Dalam simulasi riset lembaga Pew Research Center (PRC) pada April 2015 yang berjudul The Future of World Religions: Population Growth Projections 2010-2050 disebutkan bahwa tren pertambahan jumlah umat Islam secara demografis dalam beberapa tahun ke depan tumbuh secara signifikan.

Pada 2010, misalnya, populasi delapan agama mayoritas di dunia: Kristen 31,4 persen, Islam 23,2 persen atau 1,6 miliar pemeluk, Hindu 15 persen, Buddha 7,1 persen, agama lokal 5,9 persen, Yahudi 0,2 persen, agama tak berafiliasi (unaffiliated) 16,4 persen seperti ateisme dan agnostik, dan agama lain (0,8 persen). Sementara pada 2050, populasi umat Islam menanjak paling tinggi menjadi 29,7 persen (2,76 miliar pemeluk). Kristen stabil di angka 31,4 persen. Persentase umat Islam dan Kristen diperkirakan sama pada 2070 (32,3 persen). Tiga dekade berikutnya, 2100, umat Islam menjadi 34,9 persen dan Kristen 33,8 persen.

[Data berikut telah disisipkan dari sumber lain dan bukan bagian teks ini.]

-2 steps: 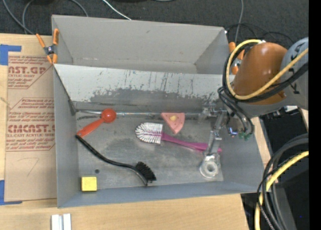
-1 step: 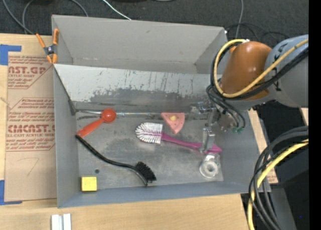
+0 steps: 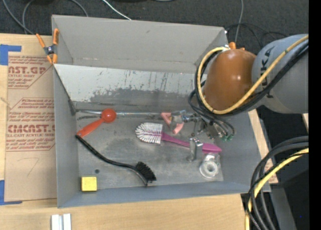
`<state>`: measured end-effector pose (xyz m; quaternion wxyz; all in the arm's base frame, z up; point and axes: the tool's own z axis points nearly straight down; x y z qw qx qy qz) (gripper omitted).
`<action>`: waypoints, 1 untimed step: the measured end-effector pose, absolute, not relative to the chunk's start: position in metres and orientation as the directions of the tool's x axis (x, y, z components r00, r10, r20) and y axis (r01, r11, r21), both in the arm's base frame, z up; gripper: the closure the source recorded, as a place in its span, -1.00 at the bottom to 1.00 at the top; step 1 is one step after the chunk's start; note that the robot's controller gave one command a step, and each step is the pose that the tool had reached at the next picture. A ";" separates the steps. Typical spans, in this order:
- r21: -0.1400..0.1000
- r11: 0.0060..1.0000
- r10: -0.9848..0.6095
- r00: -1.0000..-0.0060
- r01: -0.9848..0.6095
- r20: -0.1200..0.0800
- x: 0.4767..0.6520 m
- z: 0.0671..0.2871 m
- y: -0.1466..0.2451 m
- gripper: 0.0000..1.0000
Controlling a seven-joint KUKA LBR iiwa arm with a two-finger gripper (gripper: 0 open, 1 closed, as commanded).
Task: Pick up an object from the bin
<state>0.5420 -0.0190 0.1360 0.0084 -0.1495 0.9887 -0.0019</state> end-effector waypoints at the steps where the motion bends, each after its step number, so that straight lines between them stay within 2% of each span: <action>1: -0.002 0.950 -0.313 -0.950 -0.313 -0.007 0.584 0.091 -0.072 -1.00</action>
Offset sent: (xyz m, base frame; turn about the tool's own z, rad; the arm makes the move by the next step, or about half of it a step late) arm 0.0360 0.0307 -0.0150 -0.2558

Dengan pertambahan jumlah umat Islam yang luar biasa itu, Indonesia sebagai negara mayoritas umat Islam terbesar di dunia, dan NU sebagai organisasi berbasis massa Islam yang (juga diklaim) terbesar di dunia, tentu berkepentingan dengan perubahan peta dunia itu. NU berkepentingan untuk memastikan perkembangan Islam itu menuju ke arah perdamaian dan bukan menjadi ancaman.

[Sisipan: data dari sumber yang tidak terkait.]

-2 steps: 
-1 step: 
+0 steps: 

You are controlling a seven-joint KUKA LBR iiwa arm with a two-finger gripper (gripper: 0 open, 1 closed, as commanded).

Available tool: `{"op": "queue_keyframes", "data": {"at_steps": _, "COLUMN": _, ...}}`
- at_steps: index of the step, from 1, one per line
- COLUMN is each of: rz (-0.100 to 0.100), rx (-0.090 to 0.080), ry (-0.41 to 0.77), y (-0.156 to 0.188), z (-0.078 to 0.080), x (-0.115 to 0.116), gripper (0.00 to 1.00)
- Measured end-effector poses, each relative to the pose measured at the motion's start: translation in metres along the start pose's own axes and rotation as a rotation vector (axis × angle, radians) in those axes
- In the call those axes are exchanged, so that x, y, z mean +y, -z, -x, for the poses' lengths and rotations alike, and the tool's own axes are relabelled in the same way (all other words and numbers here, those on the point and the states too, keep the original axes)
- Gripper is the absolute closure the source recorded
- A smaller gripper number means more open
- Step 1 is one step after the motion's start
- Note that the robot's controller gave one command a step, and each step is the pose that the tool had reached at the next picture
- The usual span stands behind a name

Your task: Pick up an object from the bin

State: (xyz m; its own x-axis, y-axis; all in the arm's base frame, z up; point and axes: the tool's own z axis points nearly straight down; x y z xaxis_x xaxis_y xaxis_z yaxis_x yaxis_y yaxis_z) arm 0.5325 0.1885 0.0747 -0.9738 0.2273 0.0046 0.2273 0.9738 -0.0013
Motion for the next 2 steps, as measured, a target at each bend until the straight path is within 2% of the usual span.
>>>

Adapun tema yang diangkat Muhammadiyah adalah ‘Gerakan Pencerahan Menuju Indonesia Berkemajuan’. Sebelum 2009 slogan ini jarang terdengar bahkan di kalangan Muhammadiyah sendiri. Ia baru diperkenalkan kembali, setelah cukup lama terpendam, dengan terbitnya buku berjudul Islam Berkemajuan: Kyai Ahmad Dahlan dalam Catatan Pribadi Kyai Syuja (2009). Buku yang ditulis oleh murid langsung Kyai Dahlan ini di antaranya menjelaskan seperti apa karakter Islam yang dibawa oleh Muhammadiyah (Najib Burhani, Harian Sindo, 3 Juli 2015).

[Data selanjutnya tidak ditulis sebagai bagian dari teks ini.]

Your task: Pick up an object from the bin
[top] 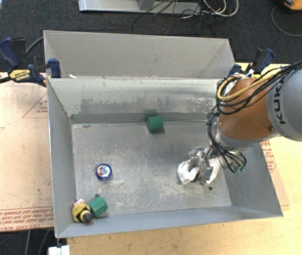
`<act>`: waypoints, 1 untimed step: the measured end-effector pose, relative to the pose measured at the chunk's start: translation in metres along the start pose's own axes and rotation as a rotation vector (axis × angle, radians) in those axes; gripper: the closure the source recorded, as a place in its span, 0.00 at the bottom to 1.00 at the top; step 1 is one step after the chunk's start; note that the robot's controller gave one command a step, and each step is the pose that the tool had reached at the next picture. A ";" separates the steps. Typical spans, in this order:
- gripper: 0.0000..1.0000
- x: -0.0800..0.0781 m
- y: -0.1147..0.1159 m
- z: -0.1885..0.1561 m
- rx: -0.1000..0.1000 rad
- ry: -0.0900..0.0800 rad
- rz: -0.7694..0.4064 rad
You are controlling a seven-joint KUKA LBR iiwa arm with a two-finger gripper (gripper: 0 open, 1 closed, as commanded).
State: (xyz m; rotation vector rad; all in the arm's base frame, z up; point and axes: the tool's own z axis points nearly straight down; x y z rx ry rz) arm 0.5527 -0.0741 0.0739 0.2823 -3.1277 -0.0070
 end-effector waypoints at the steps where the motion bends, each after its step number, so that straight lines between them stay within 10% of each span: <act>1: 1.00 0.001 0.001 -0.017 -0.001 0.003 -0.001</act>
Offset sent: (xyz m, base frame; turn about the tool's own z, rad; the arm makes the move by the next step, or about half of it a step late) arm 0.0002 0.0000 0.0416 0.0000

Istilah yang dipakai oleh Muhammadiyah awal untuk menyebut dirinya adalah ‘Islam berkemajuan’. Pada Muktamar di Yogyakarta 2010, istilah ini lantas dipakai dan dipopulerkan untuk mengidentifikasi karakter keislaman Muhammadiyah. Dalam kaitannya dengan globalisasi, Islam berkemajuan itu sering dimaknai sebagai ’Islam kosmopolitan’, yakni kesadaran bahwa umat Muhammadiyah adalah bagian dari warga dunia yang memiliki ‘rasa solidaritas kemanusiaan universal dan rasa tanggung jawab universal kepada sesama manusia tanpa memandang perbedaan dan pemisahan jarak yang bersifat primordial dan konvensional’.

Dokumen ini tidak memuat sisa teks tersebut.